* Task requirements: Make an exact copy of the listing, without images.

* Exercise data:
..........
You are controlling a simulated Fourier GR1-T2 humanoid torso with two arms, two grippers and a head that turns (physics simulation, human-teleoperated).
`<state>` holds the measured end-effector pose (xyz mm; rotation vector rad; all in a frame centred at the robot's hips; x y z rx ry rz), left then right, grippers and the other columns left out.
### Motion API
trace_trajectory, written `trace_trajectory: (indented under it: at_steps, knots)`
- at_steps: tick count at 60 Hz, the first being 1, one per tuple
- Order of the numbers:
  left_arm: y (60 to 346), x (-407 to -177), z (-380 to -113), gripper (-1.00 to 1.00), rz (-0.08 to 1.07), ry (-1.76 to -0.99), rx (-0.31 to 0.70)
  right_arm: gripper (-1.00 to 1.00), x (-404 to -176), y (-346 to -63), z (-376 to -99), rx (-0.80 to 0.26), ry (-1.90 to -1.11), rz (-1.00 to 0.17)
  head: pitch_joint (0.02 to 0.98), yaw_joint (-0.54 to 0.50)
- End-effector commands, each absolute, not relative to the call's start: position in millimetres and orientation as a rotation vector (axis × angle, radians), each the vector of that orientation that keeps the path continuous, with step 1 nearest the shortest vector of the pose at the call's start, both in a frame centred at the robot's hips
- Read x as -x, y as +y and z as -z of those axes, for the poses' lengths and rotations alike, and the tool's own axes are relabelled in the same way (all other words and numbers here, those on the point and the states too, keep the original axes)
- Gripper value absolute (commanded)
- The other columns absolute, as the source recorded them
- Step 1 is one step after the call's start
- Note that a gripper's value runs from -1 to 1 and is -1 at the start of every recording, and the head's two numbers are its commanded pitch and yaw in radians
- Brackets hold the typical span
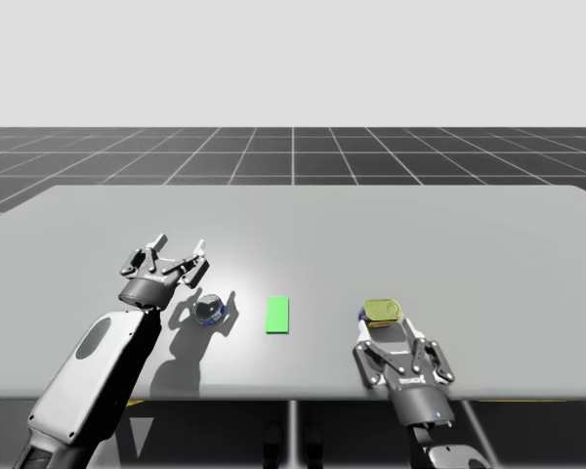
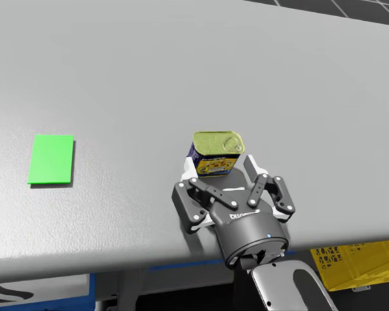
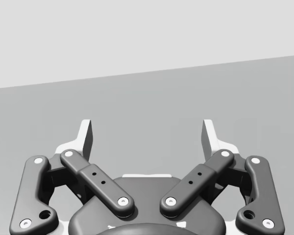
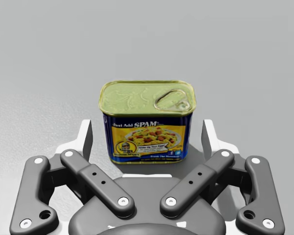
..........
* Solved problem:
You are controlling a simulated Fourier GR1-T2 humanoid torso with two arms, two grippers and a head that turns (physics simulation, human-teleoperated).
`<state>` holds the measured end-effector pose (xyz mm; rotation vector rad; all in a frame centred at the robot's hips; x y z rx ry rz), left then right, grippers and the other columns left out.
### Motion API
trace_trajectory, written `trace_trajectory: (indented under it: at_steps, knots)`
- at_steps: tick count at 60 Hz, the first being 1, one per tuple
- Order of the numbers:
  left_arm: y (60 to 346), x (-407 to -177), z (-380 to -113), gripper (-1.00 to 1.00), rz (-0.08 to 1.07), ry (-1.76 to -0.99), rx (-0.31 to 0.70)
  right_arm: gripper (-1.00 to 1.00), x (-404 to -176), y (-346 to -63), z (-376 to -99), rx (-0.80 to 0.26), ry (-1.90 to -1.11), rz (-1.00 to 0.17)
  head: pitch_joint (0.02 to 0.98), yaw_joint (-0.54 to 0.50)
- End-effector commands, each absolute, not relative to the call's start: position in millimetres and orientation as a rotation vector (axis × angle, radians), each the vector of that orientation that keeps the path continuous, with step 1 nearest the shortest vector of the pose at the call's start, both in a frame centred at the robot's hips
- Read x as -x, y as +y and z as -z of those axes, for the poses' lengths and rotations alike, and the tool's own axes are relabelled in the same way (all other words and numbers here, those on the point and the states too, keep the original axes)
- Gripper value absolute (commanded)
- The other columns absolute, as the source recorded them
- Step 1 is one step after the call's start
- Note that a gripper's value runs from -1 to 1 and is -1 at the start of every recording, and the head's two numbers are its commanded pitch and yaw in radians
- Brackets hold the typical span

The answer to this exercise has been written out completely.